The accuracies of the networks for Stripe images are shown in Fig. 6b. Note that across all of these categories, similarly to the Band datasets, the Dilated and Transformer networks perform worse on categories where the informative image regions are restricted to the edges of the image. This trend is particularly evident for Dilated. We conclude that the Dilated network’s accuracy is dependent on the distance between image flanks, despite its expanded receptive field. While the Transformer does not exhibit such a clearly interpretable pattern, it is also clearly does not learn a general rule. In contrast, the LSTM3 achieves near-perfect accuracy across all categories. The performance of the LSTM3 is essentially invariant to the distance between image flanks, or the location of informative regions of the image, providing further evidence that based on the limited distribution of training data it learns a solution that effectively captures long-range relationships.

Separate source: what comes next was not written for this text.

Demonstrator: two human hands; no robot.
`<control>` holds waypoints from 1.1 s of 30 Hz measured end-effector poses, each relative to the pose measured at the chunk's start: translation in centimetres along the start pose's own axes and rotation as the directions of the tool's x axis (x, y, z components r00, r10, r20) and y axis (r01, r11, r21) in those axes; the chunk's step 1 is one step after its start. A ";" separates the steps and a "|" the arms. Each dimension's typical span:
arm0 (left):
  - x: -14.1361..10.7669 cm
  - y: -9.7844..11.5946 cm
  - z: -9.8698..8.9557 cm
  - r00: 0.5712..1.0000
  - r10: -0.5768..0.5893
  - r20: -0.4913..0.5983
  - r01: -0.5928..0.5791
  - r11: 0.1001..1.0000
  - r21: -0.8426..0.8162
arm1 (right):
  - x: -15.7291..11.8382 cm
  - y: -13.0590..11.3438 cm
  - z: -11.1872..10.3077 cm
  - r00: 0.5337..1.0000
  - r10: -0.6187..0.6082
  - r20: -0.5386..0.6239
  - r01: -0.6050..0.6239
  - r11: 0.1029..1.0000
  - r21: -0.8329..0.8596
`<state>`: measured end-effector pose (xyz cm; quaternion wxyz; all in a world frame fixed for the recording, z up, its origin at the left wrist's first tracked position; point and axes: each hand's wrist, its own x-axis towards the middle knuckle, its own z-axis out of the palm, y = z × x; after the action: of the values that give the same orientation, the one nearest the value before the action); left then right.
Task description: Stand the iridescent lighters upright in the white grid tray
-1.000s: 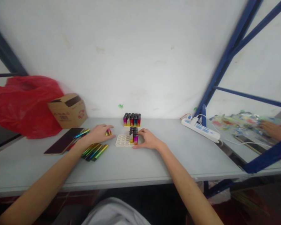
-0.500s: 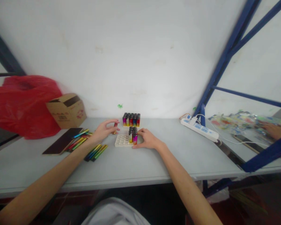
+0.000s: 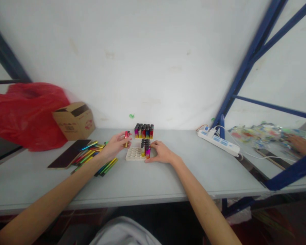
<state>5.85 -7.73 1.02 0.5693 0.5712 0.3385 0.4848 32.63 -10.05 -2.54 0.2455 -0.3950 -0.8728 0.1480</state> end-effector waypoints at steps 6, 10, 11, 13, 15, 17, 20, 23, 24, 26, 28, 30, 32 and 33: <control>-0.2 0.1 0.5 0.993 -0.108 0.050 0.111 0.992 -0.065 | 0.1 0.0 0.1 1.000 0.001 -0.003 -0.001 1.000 0.005; -0.2 0.3 0.8 0.986 -0.167 0.029 0.168 0.985 -0.033 | 0.1 -0.1 0.1 1.000 0.010 0.001 -0.010 1.000 0.001; -0.2 0.3 0.8 0.985 -0.173 0.017 0.173 0.984 -0.029 | 0.1 -0.1 0.0 1.000 0.011 0.000 -0.011 1.000 0.002; -0.1 0.3 0.7 0.986 -0.168 -0.002 0.168 0.986 -0.016 | 0.1 -0.1 0.0 1.000 0.009 -0.001 -0.009 1.000 0.005; -0.1 0.3 0.6 0.989 -0.148 -0.021 0.148 0.989 0.013 | 0.1 -0.2 0.0 1.000 0.005 -0.002 -0.005 1.000 0.007; 0.0 0.1 0.4 0.992 -0.121 -0.043 0.123 0.991 0.052 | 0.1 -0.1 0.0 1.000 0.003 -0.004 -0.003 1.000 0.005; -0.1 -0.1 0.4 0.993 -0.093 -0.069 0.101 0.986 0.129 | 0.1 0.0 0.1 1.000 -0.001 -0.004 0.001 1.000 0.004; -0.2 -0.2 0.7 0.994 -0.081 -0.071 0.094 0.975 0.202 | 0.0 0.0 0.1 1.000 -0.006 -0.005 0.006 1.000 0.005; -0.2 -0.2 0.8 0.995 -0.074 -0.071 0.088 0.972 0.219 | 0.0 0.0 0.0 1.000 -0.006 -0.004 0.006 1.000 0.004; -0.3 -0.2 1.1 0.995 -0.059 -0.074 0.076 0.968 0.240 | 0.0 -0.1 0.0 1.000 -0.003 -0.002 0.003 1.000 0.004; -0.3 -0.2 1.2 0.996 -0.043 -0.079 0.060 0.970 0.235 | 0.0 -0.2 -0.1 1.000 -0.001 0.001 0.001 1.000 0.002; -0.4 -0.2 1.3 0.998 -0.029 -0.063 0.042 0.976 0.212 | 0.0 -0.2 -0.1 1.000 -0.001 0.001 0.001 1.000 0.000; -0.5 0.0 1.3 0.999 -0.015 -0.039 0.023 0.980 0.197 | 0.0 -0.3 -0.1 1.000 -0.001 0.000 0.001 1.000 -0.001; -0.5 0.1 1.4 1.000 -0.008 -0.026 0.013 0.980 0.197 | 0.0 -0.3 -0.2 1.000 -0.001 0.001 0.001 1.000 -0.002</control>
<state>6.96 -8.65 1.20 0.5082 0.6167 0.3952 0.4529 32.55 -10.21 -2.28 0.2446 -0.3948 -0.8733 0.1473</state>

Synthetically-trained LSTM3 generalizes to natural mirrored images

We next test the synthetically trained LSTM3, Dilated, and Transformer on datasets of natural images, denoted as the Natural Mirrored and Natural test datasets (1200 natural images with mirrored left-right flanks and 1200 fully natural images respectively). The difference between these two datasets is that the Natural Mirrored contains symmetric patterns at the pixel level, as there is a one to one correspondence between pixels at corresponding positions of the respective flanks. All datasets previously evaluated in the paper also contain such pixel-level symmetry. In contrast, the Natural dataset evaluates perceived symmetry, as the objects in the image may be symmetric but due to other visual factors (noise, illumination, background, etc.) there may not be a one to one correspondence between pixels at corresponding positions of the respective image flanks.

The results are shown in Fig. 6c. For Natural Mirrored images LSTM3 achieves near perfect (97%) accuracy while Dilated and Transformer performs worse, with 70% and \(89\%\) accuracy, respectively. These results further strengthen the evidence that the synthetically-trained LSTM3 captures a solution to detecting pixel-level symmetry, as it even generalizes to distributions of pixels found in the natural world.

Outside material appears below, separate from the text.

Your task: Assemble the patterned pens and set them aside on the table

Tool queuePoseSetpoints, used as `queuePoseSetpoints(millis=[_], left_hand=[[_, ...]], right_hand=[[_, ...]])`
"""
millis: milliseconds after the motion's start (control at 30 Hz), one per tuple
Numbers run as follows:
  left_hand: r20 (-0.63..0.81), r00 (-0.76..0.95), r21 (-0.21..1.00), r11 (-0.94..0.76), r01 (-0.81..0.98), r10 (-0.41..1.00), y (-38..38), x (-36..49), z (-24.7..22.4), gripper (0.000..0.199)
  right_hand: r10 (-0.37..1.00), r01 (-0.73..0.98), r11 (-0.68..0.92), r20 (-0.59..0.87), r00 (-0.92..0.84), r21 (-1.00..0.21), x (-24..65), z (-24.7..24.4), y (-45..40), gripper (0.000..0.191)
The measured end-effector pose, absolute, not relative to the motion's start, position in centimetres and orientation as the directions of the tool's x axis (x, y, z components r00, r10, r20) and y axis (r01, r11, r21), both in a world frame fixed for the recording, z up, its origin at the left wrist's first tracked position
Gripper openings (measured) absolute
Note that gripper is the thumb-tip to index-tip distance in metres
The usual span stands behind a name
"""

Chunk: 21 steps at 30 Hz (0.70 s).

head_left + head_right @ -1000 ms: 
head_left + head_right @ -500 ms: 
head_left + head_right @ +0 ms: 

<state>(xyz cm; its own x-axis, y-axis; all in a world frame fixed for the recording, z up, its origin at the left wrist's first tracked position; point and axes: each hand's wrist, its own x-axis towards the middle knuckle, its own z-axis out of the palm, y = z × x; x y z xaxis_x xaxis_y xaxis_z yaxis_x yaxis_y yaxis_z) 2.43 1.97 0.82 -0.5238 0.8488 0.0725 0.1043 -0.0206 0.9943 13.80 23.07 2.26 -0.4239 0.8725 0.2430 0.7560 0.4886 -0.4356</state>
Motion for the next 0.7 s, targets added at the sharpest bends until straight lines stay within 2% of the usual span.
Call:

All networks perform poorly on the Natural dataset; this result is expected given that the networks were only trained on pixel-level symmetry, while natural images incorporate additional factors that prevents the image flanks from being exactly equal at the pixel-level but that are perceived equal. Later in the paper, we further analyze this phenomenon by training the networks for symmetry detection with natural factors. Next, we analyze the strategies learned by the LSTM3 network to generalize from a restricted training distribution in pixel-level symmetry detection.

LSTM3 learns a visual routine for solving symmetry

We now analyze why the synthetically-trained LSTM3 is the only network that succeeds in capturing long-range relationships. A theoretical explanation is that Dilated solely incorporates an expanded receptive field through atrous convolutions, and such large receptive fields may lead to more complex models that overfit. Meanwhile, the pre-trained representations for visual inputs in the Transformer may not capture symmetry, thus preventing transfer-training from learning a general solution. In contrast, LSTM3 not only expands the receptive field size, but is also capable of breaking long-range dependencies into a sequence of local operations. Recall that the architecture of the LSTM3 involves applying a feed-forward architecture repeatedly over many time steps steps; the unrolled version of the LSTM3 is a deep network with shared weights across layers. Thus, with recurrent connections we achieve large-receptive fields while controlling network complexity.

We examine how the distance between image flanks affects the number of time steps required to correctly classify the image as symmetric or non-symmetric. The presence of such a relationship provides crucial insight regarding the mechanism of the LSTM3’s learned solution, indicating that it has learned a visual routine composed of local operations that involves expanding outwards from the image center.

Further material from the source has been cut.